Creatine and Mature Muscle: Studies have confirmed that creatine in mature individuals, as in younger persons can increase the short-term capacity to perform quick repeated bouts of intense activity. For instance, researchers at the Department of Health and Exercise Science at the University of Oklahoma recently reported that 14 days of creatine supplementation increased upper body grip strength (+6.7%) and increased physical working capacity (+15.6% ) by delaying neuromuscular fatigue in mature men and women. Similarly researchers at McMaster University in Canada followed mature subjects participating in a whole-body resistance exercise routine 3 days per week for 14 weeks with one group receiving 5 g/d of creatine plus 2 g of dextrose while the placebo group received 7 g of dextrose only. Fourteen weeks of training resulted in significant increases in all measurements of strength, functional tasks, and muscle fiber area in both groups. However, the creatine group experienced significantly greater increases in fat-free muscle mass, isometric knee extension strength, isometric dorsiflexion (ankle) strength, and intramuscular creatine levels. As you know an isometric muscle contraction is one in which the muscle fires but there is no movement at a joint. Furthermore, creatine increases cellular hydration and myogenic transcription factors which speed-up the activity of muscle specific-genes such as myosin which can turn on genes which accelerate muscle hypertrophy (an increase in size of skeletal muscle).
Lastly here, researchers at the University of Saskatchewan in Canada recently discovered that creatine’s positive effects on strength and lean tissue development in older adults continued for at least 12 weeks after they discontinued its use. Uniquely here, withdrawal from creatine had no effect on the rate of strength, endurance, and loss of lean tissue mass during12 weeks of reduced-volume training.
Hormone Production: It is common knowledge that hormone production begins to decline as we age. The fact is, most men lose about 10% of their innate testosterone levels a decade and GH can decline by 50% every seven years after the ages of 18 to 25. However, maintaining the activity of various anabolic hormones like IGF-1, GH and testosterone is critical to your continued success as they assist in driving the anabolic continuum. Fortunately, physical activity has a positive impact on IGF-1, GH and testosterone production. As stated earlier physiologically, GH triggers IGF-1 and the more GH present in the body, the more elevated IGF-1 remains. As you know GH is also released at a greater rate during sleep. Lastly here, anti-aging researchers now know that the stability of these two hormones extends the life expectancy.

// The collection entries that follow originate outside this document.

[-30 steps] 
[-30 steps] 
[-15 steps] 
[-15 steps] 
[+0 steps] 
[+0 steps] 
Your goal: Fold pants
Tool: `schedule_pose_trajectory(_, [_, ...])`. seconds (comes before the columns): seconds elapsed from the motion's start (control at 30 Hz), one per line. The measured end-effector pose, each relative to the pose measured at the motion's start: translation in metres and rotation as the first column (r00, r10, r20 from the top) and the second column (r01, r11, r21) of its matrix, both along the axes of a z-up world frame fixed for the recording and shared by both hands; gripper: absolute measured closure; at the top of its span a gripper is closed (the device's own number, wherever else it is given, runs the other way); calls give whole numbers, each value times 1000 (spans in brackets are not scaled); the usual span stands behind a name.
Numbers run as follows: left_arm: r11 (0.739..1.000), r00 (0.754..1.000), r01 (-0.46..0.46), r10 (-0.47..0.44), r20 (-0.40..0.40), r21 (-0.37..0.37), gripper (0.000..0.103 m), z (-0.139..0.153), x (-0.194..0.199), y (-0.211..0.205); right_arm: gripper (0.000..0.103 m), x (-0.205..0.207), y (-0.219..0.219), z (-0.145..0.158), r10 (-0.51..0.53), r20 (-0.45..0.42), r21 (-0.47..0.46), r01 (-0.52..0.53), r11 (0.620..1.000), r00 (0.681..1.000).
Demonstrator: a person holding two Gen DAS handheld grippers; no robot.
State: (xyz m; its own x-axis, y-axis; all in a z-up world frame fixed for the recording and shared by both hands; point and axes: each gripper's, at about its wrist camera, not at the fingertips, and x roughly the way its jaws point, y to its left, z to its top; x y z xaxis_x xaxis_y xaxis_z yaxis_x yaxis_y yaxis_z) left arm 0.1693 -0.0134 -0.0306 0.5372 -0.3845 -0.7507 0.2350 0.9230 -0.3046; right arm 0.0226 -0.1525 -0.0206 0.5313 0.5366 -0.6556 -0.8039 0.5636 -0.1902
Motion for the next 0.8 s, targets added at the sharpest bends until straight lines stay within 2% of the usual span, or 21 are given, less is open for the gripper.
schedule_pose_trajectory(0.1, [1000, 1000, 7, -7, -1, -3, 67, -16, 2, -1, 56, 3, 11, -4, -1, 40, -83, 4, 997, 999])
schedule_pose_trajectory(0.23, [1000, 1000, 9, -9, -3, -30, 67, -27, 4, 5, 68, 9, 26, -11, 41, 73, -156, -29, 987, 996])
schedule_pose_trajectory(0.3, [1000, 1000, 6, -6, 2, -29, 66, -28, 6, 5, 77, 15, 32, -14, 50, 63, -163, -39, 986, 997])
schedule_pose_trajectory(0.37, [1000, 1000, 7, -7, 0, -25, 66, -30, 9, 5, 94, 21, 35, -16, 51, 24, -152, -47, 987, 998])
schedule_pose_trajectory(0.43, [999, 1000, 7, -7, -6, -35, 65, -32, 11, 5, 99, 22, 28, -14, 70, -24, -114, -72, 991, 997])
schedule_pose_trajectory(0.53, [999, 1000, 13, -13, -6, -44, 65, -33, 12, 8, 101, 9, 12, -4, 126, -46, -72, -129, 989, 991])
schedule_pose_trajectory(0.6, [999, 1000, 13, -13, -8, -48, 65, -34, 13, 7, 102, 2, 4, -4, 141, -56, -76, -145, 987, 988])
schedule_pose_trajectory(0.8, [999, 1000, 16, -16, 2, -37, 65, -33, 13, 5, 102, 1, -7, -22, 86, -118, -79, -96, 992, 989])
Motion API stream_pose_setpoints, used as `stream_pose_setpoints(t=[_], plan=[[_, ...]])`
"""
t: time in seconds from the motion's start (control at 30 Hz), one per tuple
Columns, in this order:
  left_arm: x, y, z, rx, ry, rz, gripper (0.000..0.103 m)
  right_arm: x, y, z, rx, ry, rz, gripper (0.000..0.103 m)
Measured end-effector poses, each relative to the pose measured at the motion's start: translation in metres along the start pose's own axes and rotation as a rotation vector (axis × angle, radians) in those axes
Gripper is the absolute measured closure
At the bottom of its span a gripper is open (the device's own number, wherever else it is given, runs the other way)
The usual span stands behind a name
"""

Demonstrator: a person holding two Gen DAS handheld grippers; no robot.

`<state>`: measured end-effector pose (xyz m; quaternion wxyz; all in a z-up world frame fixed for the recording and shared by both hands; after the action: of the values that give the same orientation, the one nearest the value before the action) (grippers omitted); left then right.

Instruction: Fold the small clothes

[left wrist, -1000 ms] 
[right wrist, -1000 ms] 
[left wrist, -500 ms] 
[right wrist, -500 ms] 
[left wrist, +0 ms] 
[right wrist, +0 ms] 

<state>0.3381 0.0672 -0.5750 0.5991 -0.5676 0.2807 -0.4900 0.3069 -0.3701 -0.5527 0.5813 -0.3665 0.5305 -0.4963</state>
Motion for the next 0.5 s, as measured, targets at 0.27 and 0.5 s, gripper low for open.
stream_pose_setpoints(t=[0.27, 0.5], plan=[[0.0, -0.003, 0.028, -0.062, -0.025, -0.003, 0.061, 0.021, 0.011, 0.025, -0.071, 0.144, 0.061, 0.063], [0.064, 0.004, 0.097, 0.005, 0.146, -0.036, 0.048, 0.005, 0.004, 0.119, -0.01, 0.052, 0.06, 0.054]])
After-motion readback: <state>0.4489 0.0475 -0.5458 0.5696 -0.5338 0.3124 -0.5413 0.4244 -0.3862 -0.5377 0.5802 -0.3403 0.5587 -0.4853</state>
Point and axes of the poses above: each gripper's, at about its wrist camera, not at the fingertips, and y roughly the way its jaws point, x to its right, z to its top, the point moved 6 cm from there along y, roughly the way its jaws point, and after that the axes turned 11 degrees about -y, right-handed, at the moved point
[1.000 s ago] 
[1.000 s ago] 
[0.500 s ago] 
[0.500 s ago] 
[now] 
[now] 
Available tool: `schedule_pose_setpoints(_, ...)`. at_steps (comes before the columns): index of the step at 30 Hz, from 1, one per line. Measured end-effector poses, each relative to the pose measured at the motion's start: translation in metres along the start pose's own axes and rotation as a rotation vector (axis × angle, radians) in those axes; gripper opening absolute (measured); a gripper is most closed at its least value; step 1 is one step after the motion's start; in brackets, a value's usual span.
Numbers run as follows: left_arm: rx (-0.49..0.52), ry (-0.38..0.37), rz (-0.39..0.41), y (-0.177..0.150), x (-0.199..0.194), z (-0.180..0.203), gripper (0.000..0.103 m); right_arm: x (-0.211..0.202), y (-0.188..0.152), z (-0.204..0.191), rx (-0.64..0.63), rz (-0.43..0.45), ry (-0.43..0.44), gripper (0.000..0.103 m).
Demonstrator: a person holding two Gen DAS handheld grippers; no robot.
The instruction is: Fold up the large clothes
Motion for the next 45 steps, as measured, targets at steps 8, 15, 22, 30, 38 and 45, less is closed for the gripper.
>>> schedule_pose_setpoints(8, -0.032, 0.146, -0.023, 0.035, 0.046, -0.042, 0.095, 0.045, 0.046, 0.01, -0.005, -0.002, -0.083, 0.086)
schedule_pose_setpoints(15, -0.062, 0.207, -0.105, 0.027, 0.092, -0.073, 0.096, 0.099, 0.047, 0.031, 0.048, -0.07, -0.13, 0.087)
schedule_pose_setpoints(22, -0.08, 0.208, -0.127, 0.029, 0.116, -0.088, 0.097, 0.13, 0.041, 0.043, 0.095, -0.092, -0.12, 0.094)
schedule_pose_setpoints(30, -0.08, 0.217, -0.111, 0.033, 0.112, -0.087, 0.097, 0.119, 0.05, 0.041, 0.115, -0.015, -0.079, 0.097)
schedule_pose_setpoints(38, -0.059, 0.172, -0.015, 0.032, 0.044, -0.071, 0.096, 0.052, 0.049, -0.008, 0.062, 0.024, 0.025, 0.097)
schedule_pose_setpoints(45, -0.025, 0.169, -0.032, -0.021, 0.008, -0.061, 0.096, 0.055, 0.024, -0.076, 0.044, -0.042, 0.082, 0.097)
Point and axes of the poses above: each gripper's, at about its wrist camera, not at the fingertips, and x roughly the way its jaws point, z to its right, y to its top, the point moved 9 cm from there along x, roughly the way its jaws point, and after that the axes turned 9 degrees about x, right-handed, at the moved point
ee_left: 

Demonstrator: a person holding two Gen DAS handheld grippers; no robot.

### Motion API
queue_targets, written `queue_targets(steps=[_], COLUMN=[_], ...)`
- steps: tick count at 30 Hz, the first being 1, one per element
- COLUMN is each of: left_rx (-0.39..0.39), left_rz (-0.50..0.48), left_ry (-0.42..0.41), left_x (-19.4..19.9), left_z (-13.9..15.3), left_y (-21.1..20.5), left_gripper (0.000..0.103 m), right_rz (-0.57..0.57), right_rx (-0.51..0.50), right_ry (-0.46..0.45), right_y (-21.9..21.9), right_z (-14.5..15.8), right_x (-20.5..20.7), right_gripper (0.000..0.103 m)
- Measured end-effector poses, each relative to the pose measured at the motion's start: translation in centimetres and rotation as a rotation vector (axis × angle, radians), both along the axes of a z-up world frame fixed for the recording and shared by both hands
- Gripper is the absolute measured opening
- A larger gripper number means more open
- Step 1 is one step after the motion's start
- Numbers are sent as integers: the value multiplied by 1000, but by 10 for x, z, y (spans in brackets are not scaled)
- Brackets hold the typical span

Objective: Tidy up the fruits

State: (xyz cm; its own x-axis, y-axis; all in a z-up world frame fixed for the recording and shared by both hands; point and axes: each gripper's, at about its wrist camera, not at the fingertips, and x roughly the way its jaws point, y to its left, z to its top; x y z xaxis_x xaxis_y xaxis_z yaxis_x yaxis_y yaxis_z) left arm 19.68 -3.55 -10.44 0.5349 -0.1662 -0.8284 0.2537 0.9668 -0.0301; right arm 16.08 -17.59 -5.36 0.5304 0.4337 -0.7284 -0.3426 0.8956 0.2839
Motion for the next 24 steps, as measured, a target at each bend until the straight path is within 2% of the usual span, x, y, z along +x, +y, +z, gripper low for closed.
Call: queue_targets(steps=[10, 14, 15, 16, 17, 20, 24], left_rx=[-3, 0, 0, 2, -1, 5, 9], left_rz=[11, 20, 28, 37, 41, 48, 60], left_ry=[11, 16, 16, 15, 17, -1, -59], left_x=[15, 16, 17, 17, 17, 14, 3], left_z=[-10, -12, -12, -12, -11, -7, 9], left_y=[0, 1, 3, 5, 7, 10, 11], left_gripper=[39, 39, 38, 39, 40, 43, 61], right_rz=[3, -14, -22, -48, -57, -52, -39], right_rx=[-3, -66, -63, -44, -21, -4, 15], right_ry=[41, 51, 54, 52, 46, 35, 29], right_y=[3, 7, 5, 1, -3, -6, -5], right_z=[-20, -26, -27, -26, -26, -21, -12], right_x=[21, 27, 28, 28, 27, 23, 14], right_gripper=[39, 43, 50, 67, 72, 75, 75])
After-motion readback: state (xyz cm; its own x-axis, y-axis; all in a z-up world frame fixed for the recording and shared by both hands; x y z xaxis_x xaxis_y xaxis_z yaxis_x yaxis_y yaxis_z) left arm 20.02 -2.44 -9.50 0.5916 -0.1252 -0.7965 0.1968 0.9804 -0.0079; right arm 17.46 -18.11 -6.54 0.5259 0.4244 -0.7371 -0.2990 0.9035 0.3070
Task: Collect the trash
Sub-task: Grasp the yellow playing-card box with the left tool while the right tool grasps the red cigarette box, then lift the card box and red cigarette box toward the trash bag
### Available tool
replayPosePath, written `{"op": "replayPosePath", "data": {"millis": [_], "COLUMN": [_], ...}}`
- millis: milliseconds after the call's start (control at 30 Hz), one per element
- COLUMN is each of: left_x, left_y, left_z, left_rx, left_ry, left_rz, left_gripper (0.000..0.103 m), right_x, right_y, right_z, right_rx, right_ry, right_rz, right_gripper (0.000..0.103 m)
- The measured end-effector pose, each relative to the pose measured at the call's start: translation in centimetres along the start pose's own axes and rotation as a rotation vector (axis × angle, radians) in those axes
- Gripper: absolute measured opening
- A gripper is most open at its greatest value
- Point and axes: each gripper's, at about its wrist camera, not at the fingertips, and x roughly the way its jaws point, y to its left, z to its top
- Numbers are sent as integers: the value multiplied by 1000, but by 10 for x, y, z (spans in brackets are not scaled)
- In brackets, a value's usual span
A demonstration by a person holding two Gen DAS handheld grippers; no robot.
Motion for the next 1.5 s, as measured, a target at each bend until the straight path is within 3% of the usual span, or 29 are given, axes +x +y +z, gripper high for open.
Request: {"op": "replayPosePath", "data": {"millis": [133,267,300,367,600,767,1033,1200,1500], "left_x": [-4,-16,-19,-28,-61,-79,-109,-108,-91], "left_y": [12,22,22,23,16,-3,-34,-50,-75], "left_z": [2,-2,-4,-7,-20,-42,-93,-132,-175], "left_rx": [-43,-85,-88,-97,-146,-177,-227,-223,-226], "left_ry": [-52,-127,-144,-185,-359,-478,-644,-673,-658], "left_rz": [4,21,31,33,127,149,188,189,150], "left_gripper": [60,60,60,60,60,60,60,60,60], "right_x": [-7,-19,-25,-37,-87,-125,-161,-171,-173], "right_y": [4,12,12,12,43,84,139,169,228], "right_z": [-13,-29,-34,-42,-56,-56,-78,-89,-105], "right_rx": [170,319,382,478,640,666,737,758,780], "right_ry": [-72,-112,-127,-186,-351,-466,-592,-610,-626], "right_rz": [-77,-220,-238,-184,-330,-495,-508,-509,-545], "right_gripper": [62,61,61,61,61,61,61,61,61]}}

Maintaining Hormone Production and Activity: Based on current knowledge researchers have established some guidelines to help maintain levels of these anabolic hormones. For example, besides the continuation of strength training, get enough sleep, and avoid late night snacking, especially sugary packed snacks, as well as simple carbs. This practice will spike your insulin levels, which can restrict your body’s production of GH because insulin and GH can’t coexist in your body at high levels at the same time. Also, researchers suggest reducing your alcohol intake substantially, as studies indicate that alcohol suppresses the activity of enzymes that assist in the breakdown of testosterone, as well as interfere with the production of IGF-1/GH and decreases protein synthesis. Additionally, there are a number of nutritional supplements that can help you in your efforts to maintain stable levels of these hormonal anabolic activators. They are: alpha-GPC (alpha-glycerylphosphorylcholine-GH production), citrulline (GH release) , D-Aspartic acid (testosterone), glutamine (GH), L-arginine L-ornithine and L-Lysine(GH), and Vitamin D ( testosterone).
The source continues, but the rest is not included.